Air apparatus seized by drug traffickers to cool Cadiz classrooms against the heat
The heat has officially crept into everyday conversations. The thermometer began to approach 40 degrees in some points of the Andalusian community and in most of the region it has become common to live with 30. An escalation of temperatures that began weeks ago and that forced the Junta a de Andalucía to activate a plan in the classrooms that includes the end of classes at noon if several days are linked with temperatures above 39 degrees.
The solution to avoid the cancellation of school days, beyond the awnings that are being installed in the patios, involves the installation of refrigeration systems that the unions are demanding. But the process is not always as fast as students and parents want, so alternatives must be considered. And in the province of Cádiz, who is offering it is the Civil Guard. Because the institution, with prior judicial authorization, and after an agreement with the regional Administration, is delivering to the educational centers that request it, the air conditioning devices that intervene in drug dealers with indoor marijuana plantations.
The last delivery of refrigeration appliances was made days ago, after agents from the Main Post of Jerez de la Frontera arrested two people for a crop with 2,883 plants that they hid in a protected house in Estella del Marqués that they had occupied while its owner he was away for work.
A spokesman for the Armed Institute explained to El Confidencial that the first time they launched this initiative was in 2019 and that since then “we have done it with practically all the devices that we intervene in.”. “Recently we took a refrigerated truck loaded with hashish that has been left in storage at the food bank,” he adds..
The agent recounts that, “when the boom in indoor plantations broke out, it was a problem beyond police work, because these crops require important refrigeration facilities”. Each action against the marijuana drug dealer involved the seizure of a large number of air conditioners and fans that occupied a large storage space in the facilities of the Armed Institute and in the judicial warehouses and that “ended up rotting.”.
Another problem was the gases that these household appliances accumulate and the risk of contamination represented by their accumulation sine die. Reasons why “we spoke with the judicial depositary, consulted with the Asset Recovery and Management Office (ORGA), and the possibility of delivering them on deposit to educational spaces that might need them was positively valued”. The next step was to make a proposal to the Board and they requested a list of schools that wanted to be recipients of material of this type.. This is available to the Service Operations Center (COS) of the Civil Guard in Cádiz, which contacts them when there is stock..
“We try to deliver the devices to the schools and institutes close to the area where the seizure took place,” explains the aforementioned source, which details that “they have to come and pick it up and all they have to pay for is the installation.”. The delivery is made as a deposit and with the prior authorization of the judge who has coordinated the anti-drug operation. “They are not given as property, but really, it is very difficult for someone to claim them,” he adds..
They are “quite large airs, which are very good for the centers”, because in the south “the heat is pressing”. “So that they are thrown away, piled up and with the forecast that they become scrap metal, that a school take advantage of them”.

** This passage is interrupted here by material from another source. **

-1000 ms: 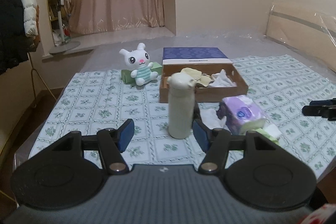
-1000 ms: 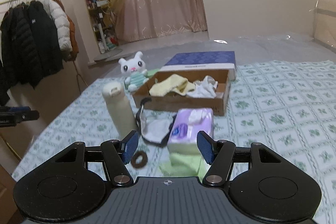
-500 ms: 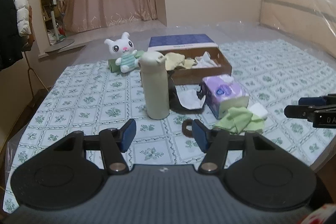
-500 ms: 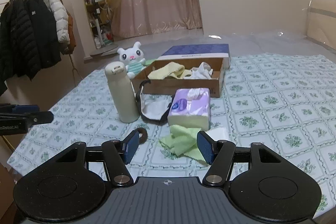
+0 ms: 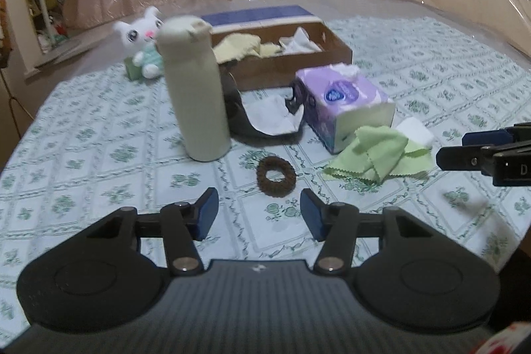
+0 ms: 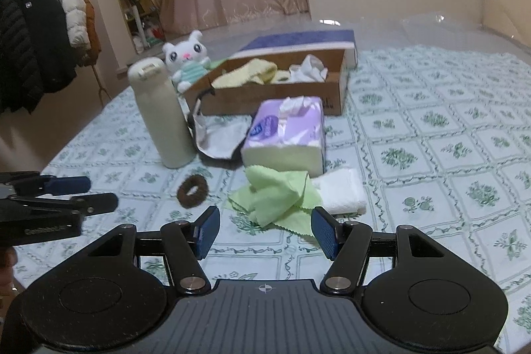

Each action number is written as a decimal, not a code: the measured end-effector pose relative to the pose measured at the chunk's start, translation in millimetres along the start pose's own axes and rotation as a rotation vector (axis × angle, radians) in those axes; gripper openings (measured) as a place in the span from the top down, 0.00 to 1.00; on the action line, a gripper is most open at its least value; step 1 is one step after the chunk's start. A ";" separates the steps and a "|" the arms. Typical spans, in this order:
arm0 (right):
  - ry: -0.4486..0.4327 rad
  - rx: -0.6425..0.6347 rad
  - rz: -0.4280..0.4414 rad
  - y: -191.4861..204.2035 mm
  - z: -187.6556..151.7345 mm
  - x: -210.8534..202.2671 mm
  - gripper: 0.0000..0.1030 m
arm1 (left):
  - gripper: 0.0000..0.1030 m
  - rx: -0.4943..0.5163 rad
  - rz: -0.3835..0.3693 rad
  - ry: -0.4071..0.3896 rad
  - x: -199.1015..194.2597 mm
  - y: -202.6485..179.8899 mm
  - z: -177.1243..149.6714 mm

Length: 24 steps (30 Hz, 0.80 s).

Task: Organize soft objects
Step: 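Move both grippers back toward the brown hair tie and dark cloth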

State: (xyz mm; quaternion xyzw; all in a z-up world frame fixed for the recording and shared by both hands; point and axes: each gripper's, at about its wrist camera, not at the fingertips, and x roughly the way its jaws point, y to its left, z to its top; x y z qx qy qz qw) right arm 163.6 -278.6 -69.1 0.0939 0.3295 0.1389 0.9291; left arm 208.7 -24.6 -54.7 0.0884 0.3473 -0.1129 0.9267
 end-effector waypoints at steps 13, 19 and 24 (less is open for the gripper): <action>0.033 0.006 -0.021 -21.4 10.0 56.7 0.40 | 0.48 0.028 -0.020 0.070 83.5 -8.0 6.2; 0.035 0.014 -0.020 -25.9 12.5 70.8 0.40 | 0.48 0.001 -0.025 0.089 107.1 -5.7 11.2; 0.031 0.014 -0.021 -28.5 13.3 74.6 0.40 | 0.48 -0.026 -0.033 0.091 120.8 -3.7 14.0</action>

Air conditioning units and fans are not the only object of donations from the Civil Guard in the province. Converted into one of the most active areas of drug trafficking in Europe, the successive apprehensions show how drug traffickers constantly change methods to try to hide the caches. And food is one of the favorites. Shipments of fruit, vegetables, meat… that are delivered to food banks to be distributed among the most needy people.
The aforementioned source recalls that the first donation of this type that was made in the province was an exotic product within the local gastronomy: couscous.. In total, 45,000 kilos, including five tons of hashish that were seized in 2011.. “It was a shame to throw it away, and obviously, neither the owner of the couscous, nor the drug dealers, were going to claim it”. Although the shopping list is much broader.

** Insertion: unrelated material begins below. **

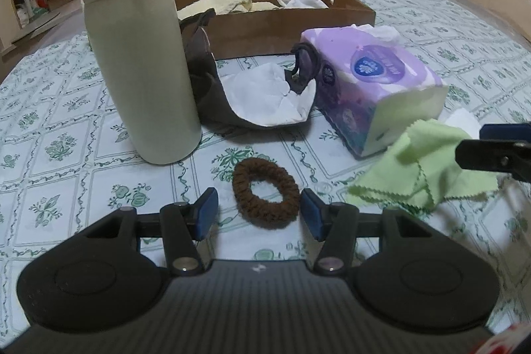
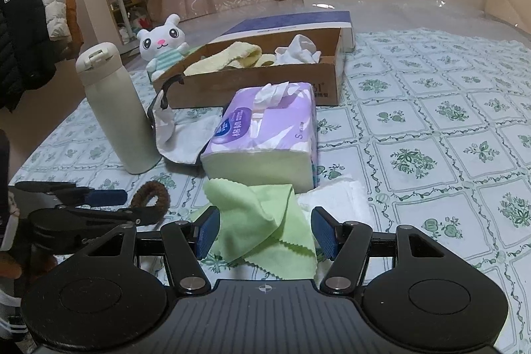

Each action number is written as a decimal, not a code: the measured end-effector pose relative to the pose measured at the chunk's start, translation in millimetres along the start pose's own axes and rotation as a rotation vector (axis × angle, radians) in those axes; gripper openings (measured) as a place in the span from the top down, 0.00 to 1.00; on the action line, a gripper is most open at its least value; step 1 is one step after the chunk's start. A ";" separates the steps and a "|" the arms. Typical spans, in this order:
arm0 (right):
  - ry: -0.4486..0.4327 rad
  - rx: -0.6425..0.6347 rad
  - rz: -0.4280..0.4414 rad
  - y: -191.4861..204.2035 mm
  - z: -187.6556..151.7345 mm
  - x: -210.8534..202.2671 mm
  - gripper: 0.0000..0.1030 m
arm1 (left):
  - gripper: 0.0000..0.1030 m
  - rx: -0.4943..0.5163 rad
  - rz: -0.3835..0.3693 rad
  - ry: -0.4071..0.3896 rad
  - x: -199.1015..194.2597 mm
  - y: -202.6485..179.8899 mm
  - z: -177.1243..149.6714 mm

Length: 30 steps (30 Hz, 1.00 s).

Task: Organize soft objects
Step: 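Move both grippers back toward the brown hair tie and dark cloth, then grasp the brown hair tie with the left gripper while the right grasps the dark cloth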

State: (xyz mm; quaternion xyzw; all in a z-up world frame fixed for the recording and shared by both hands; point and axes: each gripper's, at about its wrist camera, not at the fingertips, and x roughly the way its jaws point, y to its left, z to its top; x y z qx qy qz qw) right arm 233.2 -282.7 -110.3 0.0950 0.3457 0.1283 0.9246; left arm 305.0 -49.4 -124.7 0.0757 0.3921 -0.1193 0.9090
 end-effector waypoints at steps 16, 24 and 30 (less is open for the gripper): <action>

In a place where fishing is an important part of the local economy, poachers are also trying to make a profit.. The apprehensions of the 'anglers', the shellfish baskets, as well as the seizures of tuna, a product that has become the image of Cádiz, are also distributed among organizations of the Third Sector. “We have an agreement with the Petaca Chico trap and it allows us to store perishable food in the refrigerators of its facilities and the College of Veterinarians certifies us, or not, if they are suitable for consumption.” If so, it is donated to soup kitchens “under receipt”. Control, above all.